======== Supplied material
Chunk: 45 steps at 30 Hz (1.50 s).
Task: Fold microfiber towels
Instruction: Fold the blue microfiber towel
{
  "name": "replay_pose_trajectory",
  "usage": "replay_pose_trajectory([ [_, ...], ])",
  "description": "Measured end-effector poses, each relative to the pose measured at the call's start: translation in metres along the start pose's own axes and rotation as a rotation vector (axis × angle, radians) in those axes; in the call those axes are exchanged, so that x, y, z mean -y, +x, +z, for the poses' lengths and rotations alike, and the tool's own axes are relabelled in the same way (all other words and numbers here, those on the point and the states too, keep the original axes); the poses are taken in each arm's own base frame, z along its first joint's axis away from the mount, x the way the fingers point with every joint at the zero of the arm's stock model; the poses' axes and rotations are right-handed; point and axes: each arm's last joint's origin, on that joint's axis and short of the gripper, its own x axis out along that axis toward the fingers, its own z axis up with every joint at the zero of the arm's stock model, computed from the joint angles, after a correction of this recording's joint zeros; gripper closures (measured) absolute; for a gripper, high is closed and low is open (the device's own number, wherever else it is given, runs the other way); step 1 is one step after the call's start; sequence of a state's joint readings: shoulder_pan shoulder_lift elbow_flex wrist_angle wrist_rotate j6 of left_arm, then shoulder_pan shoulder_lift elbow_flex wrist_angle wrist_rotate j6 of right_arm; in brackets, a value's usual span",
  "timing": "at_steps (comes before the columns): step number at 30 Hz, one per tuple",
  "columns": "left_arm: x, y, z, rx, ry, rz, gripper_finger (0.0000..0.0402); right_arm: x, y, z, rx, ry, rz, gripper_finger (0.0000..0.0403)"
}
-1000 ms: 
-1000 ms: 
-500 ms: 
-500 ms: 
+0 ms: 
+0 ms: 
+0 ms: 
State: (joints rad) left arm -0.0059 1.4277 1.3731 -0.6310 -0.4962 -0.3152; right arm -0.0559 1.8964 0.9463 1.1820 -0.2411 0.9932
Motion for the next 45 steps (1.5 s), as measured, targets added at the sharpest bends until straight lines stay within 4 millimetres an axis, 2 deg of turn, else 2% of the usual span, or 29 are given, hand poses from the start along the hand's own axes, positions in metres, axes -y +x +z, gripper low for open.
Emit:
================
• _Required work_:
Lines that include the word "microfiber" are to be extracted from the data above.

• _Solved exercise_:
Task: Fold microfiber towels
Instruction: Fold the blue microfiber towel

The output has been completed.